Yes. Thanks for the question. Just with regards to the scope of the data that we'll be talking about when we release the results, we're going to focus pretty much on the same readouts that were shown at ASCO 2022, with the objective responses and the PSA50 responses. But really, a pretty standard way of looking at data currently in metastatic castration-resistant prostate cancer is the composite response rate that includes either the PSA50 responses and/or the objective responses. One thing that we will have more mature data on will be in progression-free survival. A lot of the patients who were on study at the time of ASCO, obviously, have extended out in terms of their treatment cycle. So we will have that data as well. In terms of what we'll see as being favorable, as Thane mentioned, this is a very heavily-pretreated group of patients, so -- and it's hard to do direct comparisons against other drug trials because the patient populations vary. But given the data that was presented at ASCO, we viewed that as very favorable. And I think an extension of those results to the end of the Phase 1 trial, we would view as, in fact, very favorable.

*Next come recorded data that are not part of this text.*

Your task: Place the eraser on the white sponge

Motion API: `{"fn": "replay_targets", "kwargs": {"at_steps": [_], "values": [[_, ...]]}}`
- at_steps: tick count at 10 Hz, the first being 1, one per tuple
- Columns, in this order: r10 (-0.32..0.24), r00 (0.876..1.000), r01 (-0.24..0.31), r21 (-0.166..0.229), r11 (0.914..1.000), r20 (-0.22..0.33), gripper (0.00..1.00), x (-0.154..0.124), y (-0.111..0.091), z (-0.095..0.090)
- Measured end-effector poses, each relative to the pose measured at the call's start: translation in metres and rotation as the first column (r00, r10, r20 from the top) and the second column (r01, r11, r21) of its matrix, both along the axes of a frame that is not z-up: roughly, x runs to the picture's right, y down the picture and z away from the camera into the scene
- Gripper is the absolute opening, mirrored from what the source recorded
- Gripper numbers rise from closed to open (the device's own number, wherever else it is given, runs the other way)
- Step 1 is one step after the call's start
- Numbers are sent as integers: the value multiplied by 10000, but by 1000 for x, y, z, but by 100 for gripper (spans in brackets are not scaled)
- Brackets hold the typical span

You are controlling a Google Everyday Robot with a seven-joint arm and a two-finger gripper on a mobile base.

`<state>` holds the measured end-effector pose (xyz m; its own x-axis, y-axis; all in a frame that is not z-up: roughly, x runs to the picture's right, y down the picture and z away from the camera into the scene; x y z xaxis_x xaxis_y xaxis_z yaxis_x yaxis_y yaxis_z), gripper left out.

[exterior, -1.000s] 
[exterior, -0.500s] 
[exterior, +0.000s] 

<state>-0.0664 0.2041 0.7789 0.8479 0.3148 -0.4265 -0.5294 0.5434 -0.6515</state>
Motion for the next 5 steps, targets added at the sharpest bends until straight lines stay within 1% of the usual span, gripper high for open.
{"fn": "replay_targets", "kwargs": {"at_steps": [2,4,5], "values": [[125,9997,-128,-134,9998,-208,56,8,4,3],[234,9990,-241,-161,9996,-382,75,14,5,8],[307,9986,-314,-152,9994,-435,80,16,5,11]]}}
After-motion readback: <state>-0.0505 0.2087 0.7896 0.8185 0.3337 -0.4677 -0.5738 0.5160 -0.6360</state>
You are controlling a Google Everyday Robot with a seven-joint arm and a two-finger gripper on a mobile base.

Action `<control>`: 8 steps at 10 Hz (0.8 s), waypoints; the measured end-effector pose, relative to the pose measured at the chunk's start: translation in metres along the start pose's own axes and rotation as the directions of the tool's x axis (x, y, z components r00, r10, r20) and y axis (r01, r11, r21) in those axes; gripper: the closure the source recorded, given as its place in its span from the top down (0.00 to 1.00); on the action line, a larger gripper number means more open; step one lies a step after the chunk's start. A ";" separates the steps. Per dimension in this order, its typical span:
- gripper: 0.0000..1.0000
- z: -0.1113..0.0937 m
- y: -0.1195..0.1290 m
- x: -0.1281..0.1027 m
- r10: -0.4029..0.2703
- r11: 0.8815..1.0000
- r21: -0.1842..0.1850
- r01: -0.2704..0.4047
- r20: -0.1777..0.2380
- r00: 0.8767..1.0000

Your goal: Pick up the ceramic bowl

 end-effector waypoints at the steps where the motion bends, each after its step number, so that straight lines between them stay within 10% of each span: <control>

Got it. And just curious if there's a reason that in the initial data cut of the Phase 1 data, there wasn't a correlation between PSA50 response rate and CD46 expression. Curious if you have an explanation for that? And also, maybe how we should be thinking about how that data fits into the context of identifying patients with CD46 expression as a part of your development plan?

Yes. No, that's a very good point. The IHC assay that was used to assess CD46 expression in those patients may not be representative of what we would have seen had we been able to do the IHC with the targeted antibody itself because there are some differences that have been noted in IHC with YS5, the targeting antibody and some of the commercially available reagents that work better on formalin-fixed tissue. One of the reasons we're very excited about the PET biomarker is that we do use the same antibody. It sees the same epitope. And we think that, that will be a much more reliable indicator of how expression correlates with efficacy.

Thank you. I'm showing no further questions at this time. I'd like to turn the call back over to CEO, Thane Wettig, for any closing remarks.

Yes. Thanks, everyone. We appreciate your participation in today's call and your continued interest in FibroGen and we'd love for you guys to enjoy the rest of your day. Thank you.

Thank you. Ladies and gentlemen, this does conclude today's conference. Thank you all for participating. You may now disconnect. Have a great day.